▶ AIM OF THE TASK:
Once you find the line containing "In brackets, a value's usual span" in the data below, copy it and each following line exactly, up to and including the line containing "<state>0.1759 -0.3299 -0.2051", and nothing else.
++++ GIVEN RECORDS ++++
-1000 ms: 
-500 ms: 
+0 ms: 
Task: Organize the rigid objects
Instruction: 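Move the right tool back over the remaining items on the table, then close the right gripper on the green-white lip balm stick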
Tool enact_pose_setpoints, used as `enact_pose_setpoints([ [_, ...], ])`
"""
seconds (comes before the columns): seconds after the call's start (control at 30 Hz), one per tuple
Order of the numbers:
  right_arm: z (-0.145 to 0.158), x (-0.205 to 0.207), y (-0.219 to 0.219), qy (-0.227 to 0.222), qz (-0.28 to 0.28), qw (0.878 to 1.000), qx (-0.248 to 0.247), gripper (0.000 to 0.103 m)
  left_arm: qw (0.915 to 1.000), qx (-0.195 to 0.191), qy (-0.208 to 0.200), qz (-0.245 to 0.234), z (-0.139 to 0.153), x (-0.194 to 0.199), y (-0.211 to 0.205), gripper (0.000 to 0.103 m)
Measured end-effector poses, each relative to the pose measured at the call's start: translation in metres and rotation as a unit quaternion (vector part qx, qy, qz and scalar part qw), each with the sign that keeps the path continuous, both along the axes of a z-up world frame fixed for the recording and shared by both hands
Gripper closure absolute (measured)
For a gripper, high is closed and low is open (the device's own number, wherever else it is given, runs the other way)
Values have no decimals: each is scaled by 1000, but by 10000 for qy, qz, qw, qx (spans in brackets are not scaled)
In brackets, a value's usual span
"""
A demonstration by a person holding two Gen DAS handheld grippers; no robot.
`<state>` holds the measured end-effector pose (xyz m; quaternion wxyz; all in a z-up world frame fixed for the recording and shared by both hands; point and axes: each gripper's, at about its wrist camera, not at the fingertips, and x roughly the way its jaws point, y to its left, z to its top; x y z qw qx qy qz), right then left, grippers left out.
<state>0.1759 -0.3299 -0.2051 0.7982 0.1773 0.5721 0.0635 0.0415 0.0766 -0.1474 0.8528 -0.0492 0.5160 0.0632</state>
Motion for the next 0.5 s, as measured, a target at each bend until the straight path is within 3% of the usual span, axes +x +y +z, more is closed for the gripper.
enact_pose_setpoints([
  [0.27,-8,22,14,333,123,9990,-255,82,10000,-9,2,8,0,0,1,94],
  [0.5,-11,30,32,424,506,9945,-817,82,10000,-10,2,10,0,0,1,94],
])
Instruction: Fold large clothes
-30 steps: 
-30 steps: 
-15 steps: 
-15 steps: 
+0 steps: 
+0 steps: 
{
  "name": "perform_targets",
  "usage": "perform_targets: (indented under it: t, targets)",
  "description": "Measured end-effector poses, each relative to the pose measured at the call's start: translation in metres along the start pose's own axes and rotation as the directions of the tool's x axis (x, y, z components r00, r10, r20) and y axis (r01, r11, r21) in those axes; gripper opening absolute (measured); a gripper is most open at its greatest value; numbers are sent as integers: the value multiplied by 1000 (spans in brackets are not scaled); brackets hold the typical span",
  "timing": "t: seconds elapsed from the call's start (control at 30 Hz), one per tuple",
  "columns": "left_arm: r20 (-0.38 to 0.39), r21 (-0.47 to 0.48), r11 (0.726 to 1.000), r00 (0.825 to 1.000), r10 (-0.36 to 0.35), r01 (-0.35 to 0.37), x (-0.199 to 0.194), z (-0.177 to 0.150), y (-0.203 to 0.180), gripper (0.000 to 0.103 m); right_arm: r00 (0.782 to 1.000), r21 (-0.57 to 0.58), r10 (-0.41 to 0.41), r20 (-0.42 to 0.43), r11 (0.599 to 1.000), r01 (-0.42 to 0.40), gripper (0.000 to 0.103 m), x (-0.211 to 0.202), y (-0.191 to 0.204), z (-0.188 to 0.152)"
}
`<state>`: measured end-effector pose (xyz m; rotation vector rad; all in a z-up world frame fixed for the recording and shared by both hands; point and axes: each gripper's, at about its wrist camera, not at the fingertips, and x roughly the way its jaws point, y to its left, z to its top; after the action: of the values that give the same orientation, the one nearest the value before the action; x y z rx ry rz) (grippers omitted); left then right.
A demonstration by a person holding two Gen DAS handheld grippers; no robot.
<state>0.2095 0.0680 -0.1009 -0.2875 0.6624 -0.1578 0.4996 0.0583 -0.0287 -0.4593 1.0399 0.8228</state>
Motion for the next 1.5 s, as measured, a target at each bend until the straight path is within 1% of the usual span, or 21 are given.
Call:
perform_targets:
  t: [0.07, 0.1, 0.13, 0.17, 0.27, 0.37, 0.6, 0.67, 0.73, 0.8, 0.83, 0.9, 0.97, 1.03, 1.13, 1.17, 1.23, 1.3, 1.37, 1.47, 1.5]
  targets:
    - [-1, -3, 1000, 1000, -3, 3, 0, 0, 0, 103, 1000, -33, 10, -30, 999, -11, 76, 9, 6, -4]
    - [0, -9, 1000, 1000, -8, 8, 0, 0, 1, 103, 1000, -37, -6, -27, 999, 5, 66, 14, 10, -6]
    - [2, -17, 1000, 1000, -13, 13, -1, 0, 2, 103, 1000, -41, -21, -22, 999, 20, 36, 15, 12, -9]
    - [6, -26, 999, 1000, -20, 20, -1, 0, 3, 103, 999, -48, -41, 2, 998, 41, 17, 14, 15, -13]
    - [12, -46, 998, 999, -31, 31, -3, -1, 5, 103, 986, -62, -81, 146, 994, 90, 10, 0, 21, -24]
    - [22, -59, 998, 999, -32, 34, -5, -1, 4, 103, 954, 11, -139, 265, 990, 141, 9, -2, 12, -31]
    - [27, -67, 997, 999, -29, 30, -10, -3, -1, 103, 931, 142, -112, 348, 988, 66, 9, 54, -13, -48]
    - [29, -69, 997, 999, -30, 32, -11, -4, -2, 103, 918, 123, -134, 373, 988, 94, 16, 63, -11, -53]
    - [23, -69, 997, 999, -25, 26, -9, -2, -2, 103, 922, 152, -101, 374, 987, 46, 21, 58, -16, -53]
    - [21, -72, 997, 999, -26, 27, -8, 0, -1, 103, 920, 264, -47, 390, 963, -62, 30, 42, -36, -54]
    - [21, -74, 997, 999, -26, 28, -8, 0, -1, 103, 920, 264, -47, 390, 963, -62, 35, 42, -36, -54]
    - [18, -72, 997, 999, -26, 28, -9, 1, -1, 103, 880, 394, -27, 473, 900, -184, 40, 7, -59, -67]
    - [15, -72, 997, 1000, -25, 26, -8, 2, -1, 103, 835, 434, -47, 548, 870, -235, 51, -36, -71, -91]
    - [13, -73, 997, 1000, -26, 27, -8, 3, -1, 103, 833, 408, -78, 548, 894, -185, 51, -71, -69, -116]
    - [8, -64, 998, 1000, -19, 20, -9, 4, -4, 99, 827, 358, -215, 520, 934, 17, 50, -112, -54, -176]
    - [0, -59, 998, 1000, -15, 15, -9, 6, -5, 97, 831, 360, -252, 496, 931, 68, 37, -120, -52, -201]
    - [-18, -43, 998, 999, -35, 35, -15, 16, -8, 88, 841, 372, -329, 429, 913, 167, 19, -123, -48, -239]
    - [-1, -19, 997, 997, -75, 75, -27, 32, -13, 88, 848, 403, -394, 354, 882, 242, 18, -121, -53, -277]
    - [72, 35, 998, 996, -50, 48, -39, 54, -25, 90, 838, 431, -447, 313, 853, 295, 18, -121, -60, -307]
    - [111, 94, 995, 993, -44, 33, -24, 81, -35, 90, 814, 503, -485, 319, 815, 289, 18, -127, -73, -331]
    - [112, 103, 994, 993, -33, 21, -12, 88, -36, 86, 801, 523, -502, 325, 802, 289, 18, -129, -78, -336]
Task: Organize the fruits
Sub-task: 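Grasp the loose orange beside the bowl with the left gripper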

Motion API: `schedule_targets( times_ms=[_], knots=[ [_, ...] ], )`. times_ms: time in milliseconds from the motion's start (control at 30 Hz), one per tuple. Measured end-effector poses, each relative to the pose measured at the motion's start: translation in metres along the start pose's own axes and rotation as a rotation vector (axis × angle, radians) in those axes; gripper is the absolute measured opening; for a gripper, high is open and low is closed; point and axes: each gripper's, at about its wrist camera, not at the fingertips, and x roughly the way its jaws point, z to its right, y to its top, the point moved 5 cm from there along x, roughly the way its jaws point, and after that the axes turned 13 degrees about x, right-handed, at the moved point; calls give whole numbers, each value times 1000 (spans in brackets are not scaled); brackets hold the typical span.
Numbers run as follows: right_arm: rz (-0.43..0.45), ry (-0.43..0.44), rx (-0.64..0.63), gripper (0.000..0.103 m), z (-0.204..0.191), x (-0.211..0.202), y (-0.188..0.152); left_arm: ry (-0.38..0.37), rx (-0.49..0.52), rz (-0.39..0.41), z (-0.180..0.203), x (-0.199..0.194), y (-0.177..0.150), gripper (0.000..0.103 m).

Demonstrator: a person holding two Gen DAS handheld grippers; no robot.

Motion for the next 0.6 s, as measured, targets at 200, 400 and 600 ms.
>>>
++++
▶ RESULT OF THIS EXERCISE:
In brackets, a value's usual span
"""
A demonstration by a person holding two Gen DAS handheld grippers; no robot.
`<state>` holds the measured end-effector pose (xyz m; quaternion wxyz; all in a z-up world frame fixed for the recording and shared by both hands; point and axes: each gripper's, at about its wrist camera, not at the fingertips, and x roughly the way its jaws point, y to its left, z to its top; x y z qw qx qy qz), right then left, grippers left out.
<state>0.1759 -0.3299 -0.2051 0.7982 0.1773 0.5721 0.0635 0.0415 0.0766 -0.1474 0.8528 -0.0492 0.5160 0.0632</state>

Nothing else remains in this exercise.